§ What the task asks
Scan the entries that follow and copy out every line containing "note".
-- Extracted entries follows --
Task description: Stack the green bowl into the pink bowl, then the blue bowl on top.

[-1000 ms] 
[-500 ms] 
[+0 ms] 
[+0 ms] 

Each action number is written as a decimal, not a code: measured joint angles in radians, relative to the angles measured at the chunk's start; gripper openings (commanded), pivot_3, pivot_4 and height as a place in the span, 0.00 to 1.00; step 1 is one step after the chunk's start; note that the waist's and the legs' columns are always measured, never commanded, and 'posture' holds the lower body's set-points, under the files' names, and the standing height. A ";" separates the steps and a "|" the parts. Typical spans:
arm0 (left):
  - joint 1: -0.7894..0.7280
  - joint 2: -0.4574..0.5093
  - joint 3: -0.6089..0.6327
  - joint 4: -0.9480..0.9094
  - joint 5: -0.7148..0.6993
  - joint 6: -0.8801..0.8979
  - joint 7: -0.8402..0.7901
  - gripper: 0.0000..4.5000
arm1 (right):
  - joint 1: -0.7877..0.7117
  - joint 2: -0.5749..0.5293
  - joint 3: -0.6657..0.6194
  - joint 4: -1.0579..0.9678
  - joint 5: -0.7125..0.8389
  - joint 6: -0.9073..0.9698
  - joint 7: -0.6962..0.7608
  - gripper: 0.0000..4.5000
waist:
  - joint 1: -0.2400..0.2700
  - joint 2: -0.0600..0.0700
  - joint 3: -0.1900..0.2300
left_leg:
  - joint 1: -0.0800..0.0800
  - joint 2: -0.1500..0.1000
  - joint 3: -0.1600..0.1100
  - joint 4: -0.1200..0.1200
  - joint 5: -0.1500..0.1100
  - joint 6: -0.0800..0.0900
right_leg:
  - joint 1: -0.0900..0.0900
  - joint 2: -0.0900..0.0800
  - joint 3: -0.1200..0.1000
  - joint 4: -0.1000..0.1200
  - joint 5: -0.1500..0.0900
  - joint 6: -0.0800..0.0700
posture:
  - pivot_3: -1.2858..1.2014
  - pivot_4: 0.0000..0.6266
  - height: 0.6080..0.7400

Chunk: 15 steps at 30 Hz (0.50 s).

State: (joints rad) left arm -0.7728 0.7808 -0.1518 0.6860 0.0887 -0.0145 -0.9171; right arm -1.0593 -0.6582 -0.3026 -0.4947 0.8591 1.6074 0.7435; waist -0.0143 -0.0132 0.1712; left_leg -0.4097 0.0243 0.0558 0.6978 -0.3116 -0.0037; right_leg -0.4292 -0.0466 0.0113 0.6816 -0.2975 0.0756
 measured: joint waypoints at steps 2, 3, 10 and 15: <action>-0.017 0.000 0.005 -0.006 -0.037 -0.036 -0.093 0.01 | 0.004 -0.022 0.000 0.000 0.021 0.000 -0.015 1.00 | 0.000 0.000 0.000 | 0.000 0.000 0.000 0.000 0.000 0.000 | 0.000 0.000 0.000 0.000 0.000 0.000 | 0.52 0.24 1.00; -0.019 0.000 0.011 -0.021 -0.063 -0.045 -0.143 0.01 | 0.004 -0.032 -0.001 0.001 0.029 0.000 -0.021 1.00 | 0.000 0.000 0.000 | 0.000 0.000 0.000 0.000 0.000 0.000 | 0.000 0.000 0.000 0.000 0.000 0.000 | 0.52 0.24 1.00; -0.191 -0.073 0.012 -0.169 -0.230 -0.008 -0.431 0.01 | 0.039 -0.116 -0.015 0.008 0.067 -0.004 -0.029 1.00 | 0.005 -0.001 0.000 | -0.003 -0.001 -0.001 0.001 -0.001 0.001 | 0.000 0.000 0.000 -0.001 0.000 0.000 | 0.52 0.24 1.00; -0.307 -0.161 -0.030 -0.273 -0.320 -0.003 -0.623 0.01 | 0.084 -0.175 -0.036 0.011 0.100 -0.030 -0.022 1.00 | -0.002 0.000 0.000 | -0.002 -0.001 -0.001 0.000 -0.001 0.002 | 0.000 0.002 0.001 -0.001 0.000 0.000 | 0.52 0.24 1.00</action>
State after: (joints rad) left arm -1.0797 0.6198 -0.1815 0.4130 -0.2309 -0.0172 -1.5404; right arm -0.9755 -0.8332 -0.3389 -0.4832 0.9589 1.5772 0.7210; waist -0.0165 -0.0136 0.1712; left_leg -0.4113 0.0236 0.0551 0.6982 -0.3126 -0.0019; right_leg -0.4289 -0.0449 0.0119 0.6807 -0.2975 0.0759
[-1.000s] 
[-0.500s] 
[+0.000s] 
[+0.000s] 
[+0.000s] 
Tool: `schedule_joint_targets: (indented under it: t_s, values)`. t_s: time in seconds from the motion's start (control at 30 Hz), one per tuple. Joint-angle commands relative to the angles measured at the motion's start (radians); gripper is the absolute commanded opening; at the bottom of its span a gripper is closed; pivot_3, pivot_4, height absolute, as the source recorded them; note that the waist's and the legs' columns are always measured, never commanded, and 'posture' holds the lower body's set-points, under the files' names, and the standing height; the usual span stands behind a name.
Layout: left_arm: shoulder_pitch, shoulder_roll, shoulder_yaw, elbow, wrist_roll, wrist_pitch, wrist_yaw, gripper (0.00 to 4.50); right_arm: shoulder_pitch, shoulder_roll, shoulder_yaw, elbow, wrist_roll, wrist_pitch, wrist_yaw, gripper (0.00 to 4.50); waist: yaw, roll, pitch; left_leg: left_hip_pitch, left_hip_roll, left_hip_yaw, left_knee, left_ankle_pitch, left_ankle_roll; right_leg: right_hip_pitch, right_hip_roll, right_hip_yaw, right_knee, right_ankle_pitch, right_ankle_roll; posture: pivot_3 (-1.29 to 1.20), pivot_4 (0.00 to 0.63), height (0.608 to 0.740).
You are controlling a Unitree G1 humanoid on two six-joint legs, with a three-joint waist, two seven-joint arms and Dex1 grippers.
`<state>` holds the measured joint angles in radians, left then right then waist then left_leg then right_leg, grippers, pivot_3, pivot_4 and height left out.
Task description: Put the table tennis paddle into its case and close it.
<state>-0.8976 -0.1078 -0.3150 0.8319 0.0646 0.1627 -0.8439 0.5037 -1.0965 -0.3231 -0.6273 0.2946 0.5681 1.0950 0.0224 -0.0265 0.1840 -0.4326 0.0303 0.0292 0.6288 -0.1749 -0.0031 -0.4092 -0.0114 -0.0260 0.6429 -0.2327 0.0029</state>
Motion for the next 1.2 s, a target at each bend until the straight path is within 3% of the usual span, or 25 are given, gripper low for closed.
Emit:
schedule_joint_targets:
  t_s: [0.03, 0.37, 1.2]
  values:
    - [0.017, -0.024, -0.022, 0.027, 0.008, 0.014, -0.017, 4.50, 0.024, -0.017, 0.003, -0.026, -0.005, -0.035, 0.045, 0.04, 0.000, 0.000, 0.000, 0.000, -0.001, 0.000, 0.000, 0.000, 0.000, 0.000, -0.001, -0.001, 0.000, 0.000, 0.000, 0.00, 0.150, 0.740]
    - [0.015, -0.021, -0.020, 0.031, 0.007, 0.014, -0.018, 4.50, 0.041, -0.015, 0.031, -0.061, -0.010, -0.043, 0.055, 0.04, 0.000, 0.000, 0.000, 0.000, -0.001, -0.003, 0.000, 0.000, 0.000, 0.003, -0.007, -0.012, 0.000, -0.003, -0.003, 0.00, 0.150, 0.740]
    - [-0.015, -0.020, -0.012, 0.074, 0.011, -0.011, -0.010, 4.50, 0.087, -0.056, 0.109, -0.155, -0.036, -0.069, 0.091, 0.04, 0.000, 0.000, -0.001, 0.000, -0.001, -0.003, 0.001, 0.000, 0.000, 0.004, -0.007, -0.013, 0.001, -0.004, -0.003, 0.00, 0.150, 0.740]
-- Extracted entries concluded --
§ Output below
Each action number is written as a decimal, not a code: measured joint angles in radians, relative to the angles measured at the chunk's start; gripper openings (commanded), pivot_3, pivot_4 and height as a place in the span, 0.00 to 1.00; step 1 is one step after the chunk's start; note that the waist's and the legs' columns are always measured, never commanded, and 'posture' holds the lower body's set-points, under the files' names, and the standing height. A ";" separates the steps and a "|" the parts. Typical spans:
Tool: `schedule_joint_targets: (indented under it: t_s, values)`. t_s: time in seconds from the motion's start (control at 30 Hz), one per tuple. Joint-angle commands relative to the angles measured at the motion's start (radians); gripper is the absolute commanded opening; at the bottom of its span a gripper is closed; pivot_3, pivot_4, height absolute, as the source recorded them; note that the waist's and the legs' columns are always measured, never commanded, and 'posture' holds the lower body's set-points, under the files' names, and the standing height; the usual span stands behind a name.

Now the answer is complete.